A) Dead horse is dead. 

B)

Quote:

In August 2010, Other M hit stores, and was largely shunned...

Dark Void has a metacritic rating of ~59.  That was largely shunned.
Metroid: OM has a metacritic rating of 79.  That reflects "mixed" reviews at worst.

ignored =(

C)

Quote:

...becoming one of the worst-selling mainline games in the franchise’s history.


That will happen to a game with massive pros and cons.  But topping 1.1 million units as "one of the worst selling" Metroid games isn't that much of a sob story.  MP2:Echoes sold 1.33 million.  Yet, no one lost sleep over it.

UncleBobRichard Cook, Guest ContributorMay 29, 2012

Quote from: NinSage

But topping 1.1 million units as "one of the worst selling" Metroid games isn't that much of a sob story.  MP2:Echoes sold 1.33 million.

While I may not be the best person to make this argument, as I enjoyed playing MOM more than I did MP2E, there are two major faults with this line of thinking.

First, MOM hit the discount bins fairly quickly.  Even now, it's pretty easy to find new copies of it for $10-$20.  A more interesting number to look at would be the dollar amount of sales for each game.

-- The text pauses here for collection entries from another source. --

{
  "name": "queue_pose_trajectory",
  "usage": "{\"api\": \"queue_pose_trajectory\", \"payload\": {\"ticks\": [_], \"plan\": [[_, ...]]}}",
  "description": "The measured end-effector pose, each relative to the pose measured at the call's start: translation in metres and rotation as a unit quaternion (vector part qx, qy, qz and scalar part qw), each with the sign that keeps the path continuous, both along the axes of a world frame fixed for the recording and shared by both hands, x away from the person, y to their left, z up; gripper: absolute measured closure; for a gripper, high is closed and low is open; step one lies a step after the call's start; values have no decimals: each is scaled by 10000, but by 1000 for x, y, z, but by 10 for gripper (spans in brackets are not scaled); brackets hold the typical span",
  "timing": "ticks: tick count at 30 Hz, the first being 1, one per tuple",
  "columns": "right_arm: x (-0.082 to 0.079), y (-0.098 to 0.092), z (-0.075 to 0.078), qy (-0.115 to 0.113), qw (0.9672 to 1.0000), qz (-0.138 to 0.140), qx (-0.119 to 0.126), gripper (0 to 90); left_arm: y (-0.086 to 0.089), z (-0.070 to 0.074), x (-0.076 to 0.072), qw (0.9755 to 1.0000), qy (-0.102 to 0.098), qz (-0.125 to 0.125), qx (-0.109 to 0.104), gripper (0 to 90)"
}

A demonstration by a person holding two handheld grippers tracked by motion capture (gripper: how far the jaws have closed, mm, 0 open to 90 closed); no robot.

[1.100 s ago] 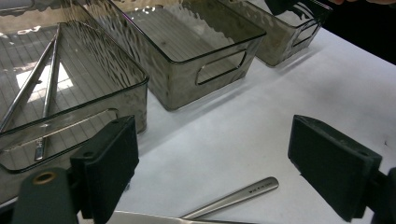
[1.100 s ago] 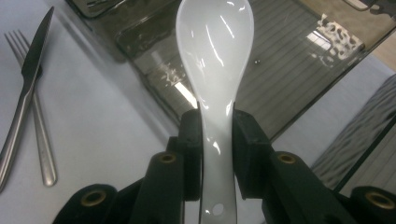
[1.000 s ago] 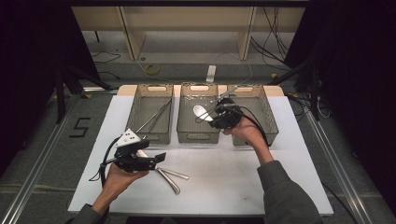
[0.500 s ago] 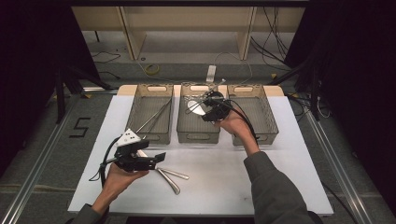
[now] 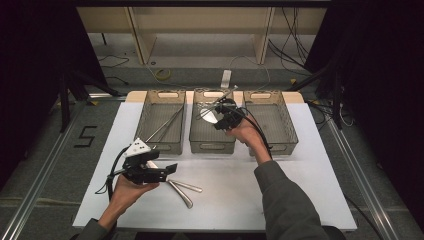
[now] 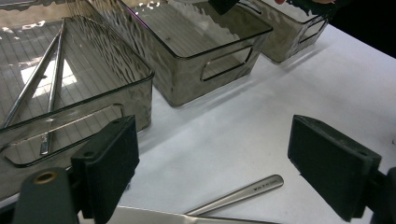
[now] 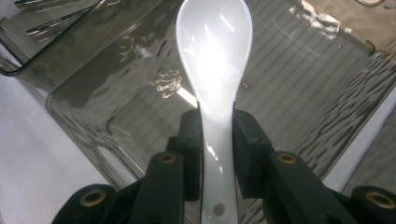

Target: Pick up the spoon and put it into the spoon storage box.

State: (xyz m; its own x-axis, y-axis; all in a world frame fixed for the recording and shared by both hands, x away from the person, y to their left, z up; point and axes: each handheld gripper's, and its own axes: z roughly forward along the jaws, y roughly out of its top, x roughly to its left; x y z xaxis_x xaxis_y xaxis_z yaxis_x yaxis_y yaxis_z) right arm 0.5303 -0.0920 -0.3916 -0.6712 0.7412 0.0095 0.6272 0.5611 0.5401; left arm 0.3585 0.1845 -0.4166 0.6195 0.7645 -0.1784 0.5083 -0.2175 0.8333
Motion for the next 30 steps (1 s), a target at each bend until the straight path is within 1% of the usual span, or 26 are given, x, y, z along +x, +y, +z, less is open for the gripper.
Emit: {"api": "queue_pose_trajectory", "payload": {"ticks": [4,5,6,7,10,13,15,17,19,21,23,26,30], "plan": [[3,3,-7,68,9999,-51,-73,739,0,0,0,10000,17,-31,17,159],[4,4,-8,103,9999,-62,-79,713,0,0,0,10000,14,-33,24,159],[4,5,-9,104,9999,-87,-58,653,0,0,0,10000,19,-42,26,159],[5,6,-10,113,9999,-108,-32,638,0,0,0,10000,20,-35,18,159],[3,8,-8,65,10000,1,18,608,0,0,0,10000,24,-39,13,159],[-1,6,-5,51,9999,37,113,539,0,0,0,10000,35,-56,36,159],[-5,4,-2,-11,9998,34,191,508,0,0,0,10000,28,-66,32,159],[-11,0,2,-136,9993,63,336,500,-1,-1,0,10000,55,-65,11,159],[-19,-3,5,-217,9985,137,478,450,-2,-1,0,10000,45,-69,21,159],[-28,-6,8,-386,9975,240,540,405,-2,-1,-1,10000,25,-80,5,159],[-37,-10,10,-442,9965,240,661,375,-2,-1,-1,10000,29,-85,8,159],[-52,-20,13,-536,9939,249,935,357,-2,-1,-1,9999,36,-103,0,159],[-75,-35,12,-715,9910,295,1089,347,-3,-1,-1,9999,51,-133,13,159]]}}
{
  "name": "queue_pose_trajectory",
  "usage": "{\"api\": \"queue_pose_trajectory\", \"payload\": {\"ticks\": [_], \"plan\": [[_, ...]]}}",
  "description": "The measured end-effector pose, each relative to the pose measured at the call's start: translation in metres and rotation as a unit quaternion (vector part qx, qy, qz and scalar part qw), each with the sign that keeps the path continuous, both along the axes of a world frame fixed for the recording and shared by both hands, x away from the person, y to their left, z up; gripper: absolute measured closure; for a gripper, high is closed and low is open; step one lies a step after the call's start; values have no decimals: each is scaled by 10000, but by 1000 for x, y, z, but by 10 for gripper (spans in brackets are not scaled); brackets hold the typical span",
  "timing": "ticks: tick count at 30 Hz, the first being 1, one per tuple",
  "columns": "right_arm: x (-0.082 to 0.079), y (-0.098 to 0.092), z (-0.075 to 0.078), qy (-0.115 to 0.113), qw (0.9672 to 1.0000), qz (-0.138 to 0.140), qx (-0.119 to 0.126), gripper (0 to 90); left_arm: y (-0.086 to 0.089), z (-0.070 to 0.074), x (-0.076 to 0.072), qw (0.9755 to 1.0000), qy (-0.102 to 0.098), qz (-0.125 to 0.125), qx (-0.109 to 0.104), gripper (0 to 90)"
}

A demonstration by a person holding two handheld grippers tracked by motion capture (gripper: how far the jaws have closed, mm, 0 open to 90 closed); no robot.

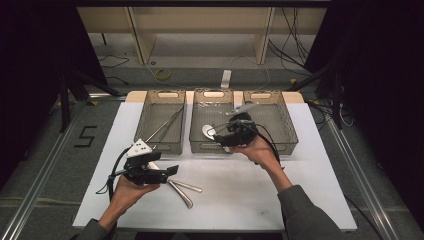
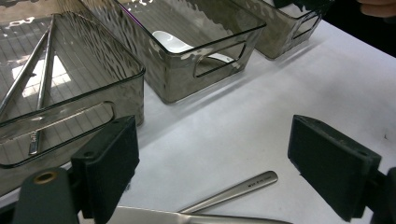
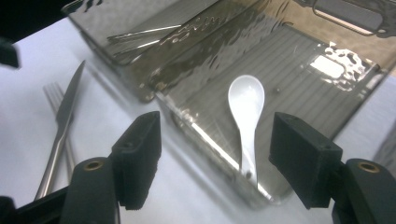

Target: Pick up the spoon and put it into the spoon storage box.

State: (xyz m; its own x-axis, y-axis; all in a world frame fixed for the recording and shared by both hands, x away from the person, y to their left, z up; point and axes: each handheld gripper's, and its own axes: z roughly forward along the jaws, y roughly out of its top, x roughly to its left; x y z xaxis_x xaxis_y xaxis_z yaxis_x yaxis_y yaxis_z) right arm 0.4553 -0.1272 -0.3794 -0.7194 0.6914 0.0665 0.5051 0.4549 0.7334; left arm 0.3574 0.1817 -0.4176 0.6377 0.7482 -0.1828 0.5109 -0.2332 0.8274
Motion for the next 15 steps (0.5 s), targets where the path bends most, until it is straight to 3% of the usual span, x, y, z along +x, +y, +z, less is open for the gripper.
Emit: {"api": "queue_pose_trajectory", "payload": {"ticks": [6,13,15], "plan": [[-35,-30,-10,-133,9997,-26,204,337,-3,-1,0,10000,57,-38,-33,159],[-70,-69,-25,-124,9968,-150,776,335,-4,-1,0,9999,84,-50,-51,159],[-76,-76,-26,-168,9965,-206,796,334,-4,-1,0,9999,87,-56,-46,159]]}}
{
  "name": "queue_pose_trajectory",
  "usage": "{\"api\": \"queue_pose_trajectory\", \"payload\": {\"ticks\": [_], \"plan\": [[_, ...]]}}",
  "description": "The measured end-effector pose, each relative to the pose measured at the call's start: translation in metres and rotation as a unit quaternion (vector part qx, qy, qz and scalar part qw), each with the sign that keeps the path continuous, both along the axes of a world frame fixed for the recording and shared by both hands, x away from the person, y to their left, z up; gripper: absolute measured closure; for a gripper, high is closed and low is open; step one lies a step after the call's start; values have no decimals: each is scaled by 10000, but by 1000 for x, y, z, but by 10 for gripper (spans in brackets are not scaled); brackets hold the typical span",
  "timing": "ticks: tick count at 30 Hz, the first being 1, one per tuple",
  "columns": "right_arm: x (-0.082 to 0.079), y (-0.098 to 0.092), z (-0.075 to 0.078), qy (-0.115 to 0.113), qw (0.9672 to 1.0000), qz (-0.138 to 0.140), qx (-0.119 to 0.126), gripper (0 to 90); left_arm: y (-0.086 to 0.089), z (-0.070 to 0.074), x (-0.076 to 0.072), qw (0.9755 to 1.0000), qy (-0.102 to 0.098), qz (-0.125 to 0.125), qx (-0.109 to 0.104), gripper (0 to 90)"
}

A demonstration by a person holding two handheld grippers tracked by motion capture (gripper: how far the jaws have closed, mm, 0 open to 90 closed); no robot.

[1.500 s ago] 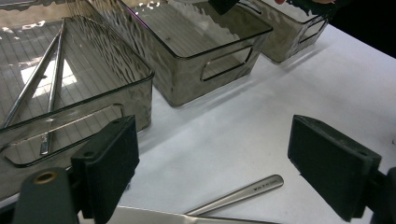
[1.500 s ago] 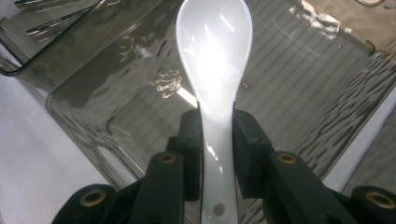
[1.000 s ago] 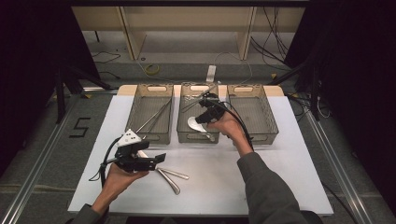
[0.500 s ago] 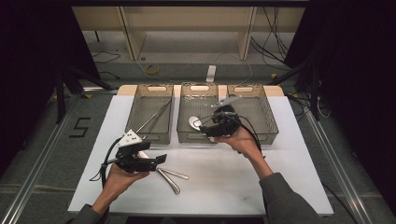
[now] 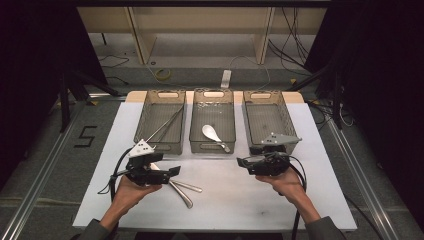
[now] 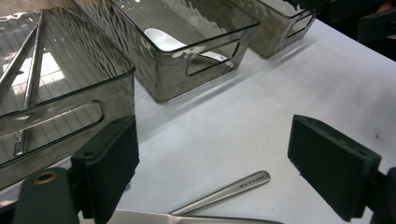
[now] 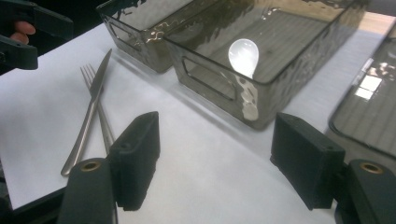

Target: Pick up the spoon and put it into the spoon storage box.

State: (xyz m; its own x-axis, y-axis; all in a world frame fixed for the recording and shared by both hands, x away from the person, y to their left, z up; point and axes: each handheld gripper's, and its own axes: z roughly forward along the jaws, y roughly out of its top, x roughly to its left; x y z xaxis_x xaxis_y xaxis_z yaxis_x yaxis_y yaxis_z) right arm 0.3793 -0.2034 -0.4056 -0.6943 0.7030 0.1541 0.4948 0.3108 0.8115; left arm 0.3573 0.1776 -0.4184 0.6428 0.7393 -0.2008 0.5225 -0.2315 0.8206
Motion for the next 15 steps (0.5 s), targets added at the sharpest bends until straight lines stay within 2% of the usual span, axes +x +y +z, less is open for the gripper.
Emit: {"api": "queue_pose_trajectory", "payload": {"ticks": [3,11,15], "plan": [[-7,-9,-3,49,9998,-57,182,333,-1,0,0,10000,4,-8,0,159],[-18,-20,-12,70,9994,-163,283,319,-3,0,1,10000,-3,-23,41,159],[-24,-22,-15,68,9994,-175,302,313,-5,-1,2,10000,73,-34,-6,159]]}}
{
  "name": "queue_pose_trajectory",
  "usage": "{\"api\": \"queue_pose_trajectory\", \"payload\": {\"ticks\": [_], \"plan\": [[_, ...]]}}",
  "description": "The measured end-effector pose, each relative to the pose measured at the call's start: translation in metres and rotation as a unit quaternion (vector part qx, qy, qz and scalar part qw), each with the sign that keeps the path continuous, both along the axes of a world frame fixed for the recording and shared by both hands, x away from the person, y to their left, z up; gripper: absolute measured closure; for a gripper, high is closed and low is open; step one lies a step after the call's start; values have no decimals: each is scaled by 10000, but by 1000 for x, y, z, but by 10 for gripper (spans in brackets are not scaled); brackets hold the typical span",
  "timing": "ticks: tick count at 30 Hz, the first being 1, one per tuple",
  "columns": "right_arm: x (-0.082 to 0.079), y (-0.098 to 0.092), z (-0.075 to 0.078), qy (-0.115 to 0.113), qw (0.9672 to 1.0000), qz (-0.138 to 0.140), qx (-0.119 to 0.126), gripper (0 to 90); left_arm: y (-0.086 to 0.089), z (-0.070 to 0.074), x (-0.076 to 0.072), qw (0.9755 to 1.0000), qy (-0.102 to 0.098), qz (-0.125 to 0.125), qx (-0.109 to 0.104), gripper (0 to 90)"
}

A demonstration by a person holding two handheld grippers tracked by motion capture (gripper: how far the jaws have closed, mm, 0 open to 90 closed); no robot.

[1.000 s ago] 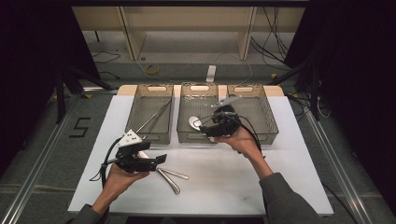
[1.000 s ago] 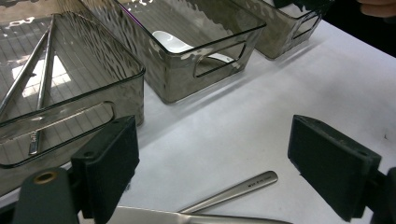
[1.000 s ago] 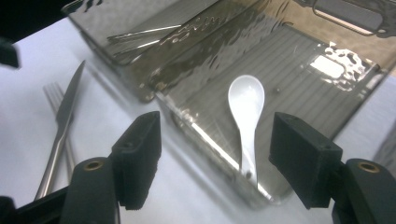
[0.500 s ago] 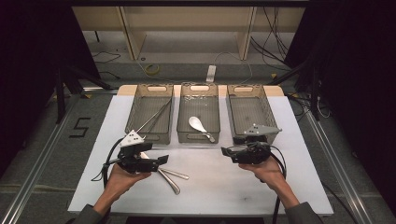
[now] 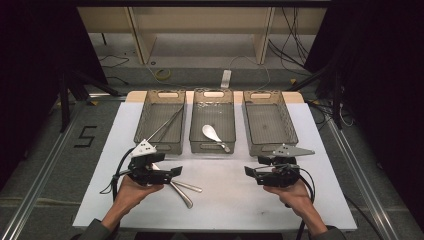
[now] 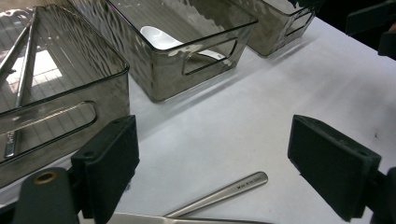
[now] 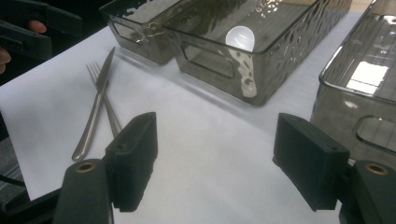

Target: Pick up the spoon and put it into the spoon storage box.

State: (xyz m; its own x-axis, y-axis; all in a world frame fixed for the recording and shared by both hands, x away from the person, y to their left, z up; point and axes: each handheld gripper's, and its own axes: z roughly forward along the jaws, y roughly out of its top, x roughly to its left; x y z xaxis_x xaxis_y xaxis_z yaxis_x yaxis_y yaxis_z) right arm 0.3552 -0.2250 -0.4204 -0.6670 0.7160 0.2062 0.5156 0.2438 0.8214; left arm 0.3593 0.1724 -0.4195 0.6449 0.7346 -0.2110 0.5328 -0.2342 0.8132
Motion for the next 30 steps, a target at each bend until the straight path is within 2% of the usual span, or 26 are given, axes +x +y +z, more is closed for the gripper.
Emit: {"api": "queue_pose_trajectory", "payload": {"ticks": [6,11,23,30], "plan": [[-6,-4,-5,49,10000,-31,-24,298,-6,-1,4,9998,142,89,-86,167],[-10,-8,-11,102,9999,-88,12,294,-16,-4,9,9996,276,47,-64,178],[-16,-10,-15,162,9997,-143,-89,250,-31,-10,15,9987,471,-126,137,237],[-16,-11,-16,173,9997,-167,-82,248,-42,-15,18,9973,628,-251,286,314]]}}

Second - install bases.  When you consider that the Wii has sold four times what the GameCube has sold, it really isn't a good thing that your brand-new, high dollar investment title sold less than the "let's reuse all the stuff from the first game" sequel from years ago.

But, again, I enjoyed MOM.  Yes, Samus spends a lot of time being a whiny baby.  Yes, as a plot device (not as a game play mechanic), the entire "authorization" mechanic fell flat.  Yes, the game had some flaws...  but I enjoyed it and I paid full price for it. :D

NinSageMay 29, 2012

Well said, UncleBob.  Think we'll ever see a M:OM-style sequel or is there too much poison in the well?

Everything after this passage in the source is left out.